Mais pour quelques cas qui font la une des journaux, combien de situations de discrimination qui violent tous les jours les termes de la Convention ratifiée par les Etats-Unis en 1994? Le comité d’experts a abordé entre autres la ségrégation dans le milieu scolaire, qui serait pire que dans les années 70; le droit bafoué des Amérindiens; la légalité des discours de haine raciste, justifiée par le respect de la liberté d’expression; la criminalisation de la migration; les disparités dans l’accès aux soins médicaux ou au logement sur base raciste; ou encore la discrimination liée au droit de vote, qui impose dans certains Etats des conditions difficiles à remplir pour les minorités. Les points soulevés furent si nombreux que les débats n’ont pas permis de tous les aborder, par manque de temps.

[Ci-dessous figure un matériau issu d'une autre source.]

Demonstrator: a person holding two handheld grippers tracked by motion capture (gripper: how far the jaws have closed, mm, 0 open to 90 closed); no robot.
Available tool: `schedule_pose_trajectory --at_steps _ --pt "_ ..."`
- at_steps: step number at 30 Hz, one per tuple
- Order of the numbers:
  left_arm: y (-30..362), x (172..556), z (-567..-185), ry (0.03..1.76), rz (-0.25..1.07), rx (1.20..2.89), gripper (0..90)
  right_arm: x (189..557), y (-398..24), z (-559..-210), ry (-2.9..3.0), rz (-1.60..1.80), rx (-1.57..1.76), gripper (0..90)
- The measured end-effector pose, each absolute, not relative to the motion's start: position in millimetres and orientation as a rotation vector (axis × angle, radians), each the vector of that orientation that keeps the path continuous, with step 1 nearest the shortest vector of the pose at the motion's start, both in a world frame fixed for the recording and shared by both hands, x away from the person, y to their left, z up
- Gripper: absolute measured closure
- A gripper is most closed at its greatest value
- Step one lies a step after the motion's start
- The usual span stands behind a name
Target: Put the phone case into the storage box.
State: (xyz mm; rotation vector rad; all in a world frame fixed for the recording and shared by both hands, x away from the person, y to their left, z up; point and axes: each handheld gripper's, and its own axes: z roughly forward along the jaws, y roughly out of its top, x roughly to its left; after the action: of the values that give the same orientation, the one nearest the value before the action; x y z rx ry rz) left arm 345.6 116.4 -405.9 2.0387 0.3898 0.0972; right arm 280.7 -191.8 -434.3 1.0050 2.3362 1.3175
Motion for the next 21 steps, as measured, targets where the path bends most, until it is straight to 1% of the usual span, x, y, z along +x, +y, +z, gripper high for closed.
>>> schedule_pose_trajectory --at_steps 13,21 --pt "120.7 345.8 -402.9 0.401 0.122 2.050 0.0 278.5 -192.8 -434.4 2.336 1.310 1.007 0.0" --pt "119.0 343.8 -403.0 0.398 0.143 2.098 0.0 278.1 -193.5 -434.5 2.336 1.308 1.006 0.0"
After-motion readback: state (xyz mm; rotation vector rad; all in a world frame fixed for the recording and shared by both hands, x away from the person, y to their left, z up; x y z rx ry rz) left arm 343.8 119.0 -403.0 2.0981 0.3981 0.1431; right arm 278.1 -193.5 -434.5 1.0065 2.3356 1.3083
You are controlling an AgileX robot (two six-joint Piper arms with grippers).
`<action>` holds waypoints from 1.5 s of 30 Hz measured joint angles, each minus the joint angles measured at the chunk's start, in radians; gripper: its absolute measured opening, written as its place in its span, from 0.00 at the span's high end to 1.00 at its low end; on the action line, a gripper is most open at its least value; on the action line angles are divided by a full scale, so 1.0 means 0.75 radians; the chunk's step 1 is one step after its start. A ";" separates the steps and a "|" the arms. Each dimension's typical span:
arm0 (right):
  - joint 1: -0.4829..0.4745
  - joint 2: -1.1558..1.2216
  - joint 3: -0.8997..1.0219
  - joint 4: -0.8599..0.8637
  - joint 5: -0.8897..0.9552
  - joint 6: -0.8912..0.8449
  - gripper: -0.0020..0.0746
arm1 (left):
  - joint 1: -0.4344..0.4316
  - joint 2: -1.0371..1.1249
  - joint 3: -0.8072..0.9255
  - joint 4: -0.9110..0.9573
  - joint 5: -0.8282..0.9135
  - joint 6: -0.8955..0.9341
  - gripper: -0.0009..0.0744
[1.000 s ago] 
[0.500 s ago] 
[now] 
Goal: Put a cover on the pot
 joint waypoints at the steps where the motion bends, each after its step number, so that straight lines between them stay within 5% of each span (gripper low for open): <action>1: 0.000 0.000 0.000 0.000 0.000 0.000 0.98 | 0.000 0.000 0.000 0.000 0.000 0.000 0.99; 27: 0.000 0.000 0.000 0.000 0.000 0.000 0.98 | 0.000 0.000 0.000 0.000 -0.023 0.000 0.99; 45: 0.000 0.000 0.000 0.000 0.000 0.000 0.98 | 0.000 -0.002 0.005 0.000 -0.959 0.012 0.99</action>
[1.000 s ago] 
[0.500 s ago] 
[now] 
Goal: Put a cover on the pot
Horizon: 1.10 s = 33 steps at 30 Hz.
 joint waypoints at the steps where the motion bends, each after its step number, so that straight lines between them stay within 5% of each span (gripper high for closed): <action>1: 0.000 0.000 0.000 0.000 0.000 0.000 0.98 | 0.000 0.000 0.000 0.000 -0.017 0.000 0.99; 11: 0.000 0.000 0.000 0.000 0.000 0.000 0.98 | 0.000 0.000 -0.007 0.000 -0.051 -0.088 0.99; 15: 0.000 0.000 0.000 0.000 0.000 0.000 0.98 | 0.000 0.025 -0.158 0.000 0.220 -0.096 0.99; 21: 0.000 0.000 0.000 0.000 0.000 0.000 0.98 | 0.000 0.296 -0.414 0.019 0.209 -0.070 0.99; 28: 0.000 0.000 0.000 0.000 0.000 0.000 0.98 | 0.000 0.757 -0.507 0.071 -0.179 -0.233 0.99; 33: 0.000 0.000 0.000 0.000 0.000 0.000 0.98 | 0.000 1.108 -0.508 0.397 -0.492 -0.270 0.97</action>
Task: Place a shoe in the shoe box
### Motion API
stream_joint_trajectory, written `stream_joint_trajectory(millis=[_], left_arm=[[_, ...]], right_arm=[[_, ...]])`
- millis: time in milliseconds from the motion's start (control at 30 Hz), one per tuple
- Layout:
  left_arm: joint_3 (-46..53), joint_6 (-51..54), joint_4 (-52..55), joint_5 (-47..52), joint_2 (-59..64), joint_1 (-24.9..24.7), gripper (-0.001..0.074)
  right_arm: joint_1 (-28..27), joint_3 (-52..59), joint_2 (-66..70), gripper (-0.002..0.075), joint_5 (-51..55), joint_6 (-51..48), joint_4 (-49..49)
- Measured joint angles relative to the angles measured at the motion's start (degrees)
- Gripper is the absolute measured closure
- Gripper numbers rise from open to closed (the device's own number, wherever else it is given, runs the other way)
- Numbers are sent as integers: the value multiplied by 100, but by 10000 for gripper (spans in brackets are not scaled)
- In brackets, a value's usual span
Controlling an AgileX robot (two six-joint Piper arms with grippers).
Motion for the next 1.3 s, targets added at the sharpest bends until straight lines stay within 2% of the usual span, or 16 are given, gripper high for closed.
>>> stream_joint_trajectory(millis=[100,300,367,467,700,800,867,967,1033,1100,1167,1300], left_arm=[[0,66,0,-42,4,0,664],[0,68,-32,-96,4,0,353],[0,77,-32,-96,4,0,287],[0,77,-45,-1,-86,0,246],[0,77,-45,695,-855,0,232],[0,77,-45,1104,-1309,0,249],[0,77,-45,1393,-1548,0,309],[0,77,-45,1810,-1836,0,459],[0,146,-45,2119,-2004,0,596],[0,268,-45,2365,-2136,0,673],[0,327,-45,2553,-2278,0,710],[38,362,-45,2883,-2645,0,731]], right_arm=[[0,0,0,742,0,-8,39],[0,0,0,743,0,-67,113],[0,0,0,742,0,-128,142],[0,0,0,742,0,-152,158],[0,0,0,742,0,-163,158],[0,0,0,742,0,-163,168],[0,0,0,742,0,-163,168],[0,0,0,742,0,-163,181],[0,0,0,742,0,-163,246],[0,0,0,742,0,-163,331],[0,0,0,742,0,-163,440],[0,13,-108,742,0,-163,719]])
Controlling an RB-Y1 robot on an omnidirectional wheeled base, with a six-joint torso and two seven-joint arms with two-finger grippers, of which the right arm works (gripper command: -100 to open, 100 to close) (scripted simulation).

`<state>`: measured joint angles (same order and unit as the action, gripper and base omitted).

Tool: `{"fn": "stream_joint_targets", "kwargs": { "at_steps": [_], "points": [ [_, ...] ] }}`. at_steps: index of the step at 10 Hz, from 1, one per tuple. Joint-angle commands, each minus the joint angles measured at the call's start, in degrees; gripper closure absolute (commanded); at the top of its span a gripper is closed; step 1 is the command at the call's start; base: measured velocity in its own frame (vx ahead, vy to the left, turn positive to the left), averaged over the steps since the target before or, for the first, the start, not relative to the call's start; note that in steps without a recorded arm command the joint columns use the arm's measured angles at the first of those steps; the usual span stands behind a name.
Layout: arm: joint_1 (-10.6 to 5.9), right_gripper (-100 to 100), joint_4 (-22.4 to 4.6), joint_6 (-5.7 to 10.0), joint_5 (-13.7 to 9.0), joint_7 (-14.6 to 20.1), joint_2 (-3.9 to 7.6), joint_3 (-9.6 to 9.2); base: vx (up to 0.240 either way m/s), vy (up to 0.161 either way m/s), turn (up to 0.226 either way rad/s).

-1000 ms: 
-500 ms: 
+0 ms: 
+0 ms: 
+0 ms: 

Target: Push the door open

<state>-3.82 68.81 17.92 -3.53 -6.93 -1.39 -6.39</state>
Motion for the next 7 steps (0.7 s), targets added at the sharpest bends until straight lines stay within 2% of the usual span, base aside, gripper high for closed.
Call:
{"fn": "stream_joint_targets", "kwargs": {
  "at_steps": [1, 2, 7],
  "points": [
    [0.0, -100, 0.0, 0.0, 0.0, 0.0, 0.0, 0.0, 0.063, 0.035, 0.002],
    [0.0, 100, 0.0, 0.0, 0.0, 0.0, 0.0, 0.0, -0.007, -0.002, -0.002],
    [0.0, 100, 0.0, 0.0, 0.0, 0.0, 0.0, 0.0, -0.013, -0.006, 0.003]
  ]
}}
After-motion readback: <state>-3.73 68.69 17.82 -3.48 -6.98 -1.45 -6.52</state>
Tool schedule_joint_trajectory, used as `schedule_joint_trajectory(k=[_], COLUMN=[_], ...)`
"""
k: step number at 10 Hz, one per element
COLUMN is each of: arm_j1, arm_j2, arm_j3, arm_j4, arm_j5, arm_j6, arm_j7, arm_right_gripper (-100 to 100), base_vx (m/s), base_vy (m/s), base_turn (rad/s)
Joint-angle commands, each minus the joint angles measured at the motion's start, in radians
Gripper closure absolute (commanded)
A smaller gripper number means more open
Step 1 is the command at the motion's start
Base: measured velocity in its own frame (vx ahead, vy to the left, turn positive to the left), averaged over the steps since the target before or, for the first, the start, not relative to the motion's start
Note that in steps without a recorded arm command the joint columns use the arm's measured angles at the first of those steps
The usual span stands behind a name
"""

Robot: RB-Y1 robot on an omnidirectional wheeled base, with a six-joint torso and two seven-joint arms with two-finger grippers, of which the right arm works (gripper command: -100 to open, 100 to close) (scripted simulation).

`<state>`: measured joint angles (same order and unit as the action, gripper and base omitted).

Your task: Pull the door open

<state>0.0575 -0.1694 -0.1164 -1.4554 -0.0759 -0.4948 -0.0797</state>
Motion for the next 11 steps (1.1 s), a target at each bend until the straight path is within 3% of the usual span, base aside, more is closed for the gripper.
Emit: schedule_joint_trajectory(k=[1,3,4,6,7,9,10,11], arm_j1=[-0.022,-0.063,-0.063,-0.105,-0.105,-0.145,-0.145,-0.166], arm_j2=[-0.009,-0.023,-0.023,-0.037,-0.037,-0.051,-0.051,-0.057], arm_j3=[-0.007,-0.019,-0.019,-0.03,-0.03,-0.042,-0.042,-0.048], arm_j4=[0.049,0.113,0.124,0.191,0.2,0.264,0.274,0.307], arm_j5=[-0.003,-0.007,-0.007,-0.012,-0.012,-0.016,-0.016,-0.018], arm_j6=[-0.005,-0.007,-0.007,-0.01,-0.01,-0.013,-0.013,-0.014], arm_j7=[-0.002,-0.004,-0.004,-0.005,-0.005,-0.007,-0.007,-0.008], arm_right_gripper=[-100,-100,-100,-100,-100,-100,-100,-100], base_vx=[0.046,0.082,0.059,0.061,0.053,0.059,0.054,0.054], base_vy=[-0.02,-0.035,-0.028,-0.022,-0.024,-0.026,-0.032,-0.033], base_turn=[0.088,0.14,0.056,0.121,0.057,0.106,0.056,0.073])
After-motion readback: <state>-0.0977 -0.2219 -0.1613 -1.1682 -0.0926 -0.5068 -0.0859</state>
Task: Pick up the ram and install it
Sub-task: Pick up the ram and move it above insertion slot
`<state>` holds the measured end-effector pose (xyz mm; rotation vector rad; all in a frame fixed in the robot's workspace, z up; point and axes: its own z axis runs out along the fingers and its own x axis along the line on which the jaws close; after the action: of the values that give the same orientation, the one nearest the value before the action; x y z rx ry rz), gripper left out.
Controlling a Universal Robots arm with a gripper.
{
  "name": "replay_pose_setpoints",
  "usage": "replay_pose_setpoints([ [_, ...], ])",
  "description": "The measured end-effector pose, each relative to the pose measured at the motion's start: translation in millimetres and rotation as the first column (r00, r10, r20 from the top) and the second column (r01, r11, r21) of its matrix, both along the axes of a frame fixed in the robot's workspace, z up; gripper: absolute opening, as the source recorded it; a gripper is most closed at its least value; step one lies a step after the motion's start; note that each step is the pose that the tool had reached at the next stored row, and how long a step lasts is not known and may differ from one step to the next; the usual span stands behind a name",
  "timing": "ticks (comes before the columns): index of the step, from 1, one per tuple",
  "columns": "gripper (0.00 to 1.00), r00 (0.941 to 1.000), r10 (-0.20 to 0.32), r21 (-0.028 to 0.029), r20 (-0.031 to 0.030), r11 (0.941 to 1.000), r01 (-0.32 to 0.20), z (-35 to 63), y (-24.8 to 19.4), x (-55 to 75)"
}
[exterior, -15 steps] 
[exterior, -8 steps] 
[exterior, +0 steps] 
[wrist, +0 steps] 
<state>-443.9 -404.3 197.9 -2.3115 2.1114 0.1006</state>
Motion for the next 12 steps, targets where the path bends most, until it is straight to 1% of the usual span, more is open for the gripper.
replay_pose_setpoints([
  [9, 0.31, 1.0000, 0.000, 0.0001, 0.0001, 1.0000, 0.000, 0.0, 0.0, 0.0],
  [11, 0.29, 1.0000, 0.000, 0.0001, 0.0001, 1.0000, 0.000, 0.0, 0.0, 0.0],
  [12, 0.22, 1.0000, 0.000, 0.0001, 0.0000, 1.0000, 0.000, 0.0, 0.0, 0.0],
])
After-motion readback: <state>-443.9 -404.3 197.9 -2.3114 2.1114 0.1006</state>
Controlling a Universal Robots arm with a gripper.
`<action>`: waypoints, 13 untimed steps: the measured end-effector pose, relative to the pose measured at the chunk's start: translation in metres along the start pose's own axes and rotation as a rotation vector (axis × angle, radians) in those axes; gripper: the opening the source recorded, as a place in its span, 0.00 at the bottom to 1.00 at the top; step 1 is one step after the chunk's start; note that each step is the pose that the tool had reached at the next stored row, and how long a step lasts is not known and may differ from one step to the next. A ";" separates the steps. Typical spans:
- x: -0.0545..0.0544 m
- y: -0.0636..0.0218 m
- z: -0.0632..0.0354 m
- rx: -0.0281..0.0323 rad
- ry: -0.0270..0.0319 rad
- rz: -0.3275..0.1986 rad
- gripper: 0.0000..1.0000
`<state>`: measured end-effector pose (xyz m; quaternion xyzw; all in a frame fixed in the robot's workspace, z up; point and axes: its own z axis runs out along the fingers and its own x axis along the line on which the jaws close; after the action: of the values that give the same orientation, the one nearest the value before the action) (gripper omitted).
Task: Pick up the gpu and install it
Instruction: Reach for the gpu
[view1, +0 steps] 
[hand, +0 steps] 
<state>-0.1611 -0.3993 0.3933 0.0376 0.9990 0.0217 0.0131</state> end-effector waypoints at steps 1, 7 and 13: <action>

Sur un plan plus général, l’ONG Los Angeles Human Relations Commission a souligné le peu d’efforts accordés par les autorités américaines pour faire connaître les traités internationaux sur les droits de l’homme. De nombreuses autorités locales n’auraient par exemple aucune information concernant la Convention sur la discrimination raciale. Dans ses conclusions, qui rappellent les quelques améliorations et formulent de nombreuses recommandations sur tous les points abordés, le Comité relève d’ailleurs que la définition de la discrimination raciale utilisée aux Etats-Unis n’est pas conforme à l’article 1 de la Convention. Celui-ci précise que le terme recouvre tout ce qui entraîne une distinction non seulement dans l’intention, mais dans les effets (racisme indirect).

Le Comité enjoint aussi les Etats-Unis à ratifier d’autres traités majeurs qui ont des effets sur la discrimination raciale. De plus, vingt ans après sa ratification, les Etats-Unis n’ont toujours pas instauré de mécanisme institutionnel permettant d’assurer la mise en œuvre effective de la Convention, constate le rapport final. Lors des auditions, un expert a regretté qu’un pays qui aime jouer le rôle de policier des droits de l’homme dans le monde n’ait pas d’instrument national conforme aux Principes de Paris (qui prévoit leur création en la matière). Comme superpuissance, il devrait être un meilleur exemple pour le monde, a-t-il conclu.

Adoptée en 1965 par l’Assemblée générale, la Convention sur l’élimination de toutes les formes de discrimination raciale est entrée en vigueur le 4 janvier 1969. La Convention définit la discrimination raciale comme toute distinction, exclusion, restriction ou préférence fondée sur la race, la couleur, l’ascendance ou l’origine nationale ou ethnique, qui a pour but ou pour effet de détruire ou de compromettre la reconnaissance, la jouissance ou l’exercice, dans des conditions d’égalité, des droits de l’homme et des libertés fondamentales dans les domaines politique, économique, social et culturel ou dans tout autre domaine de la vie publique.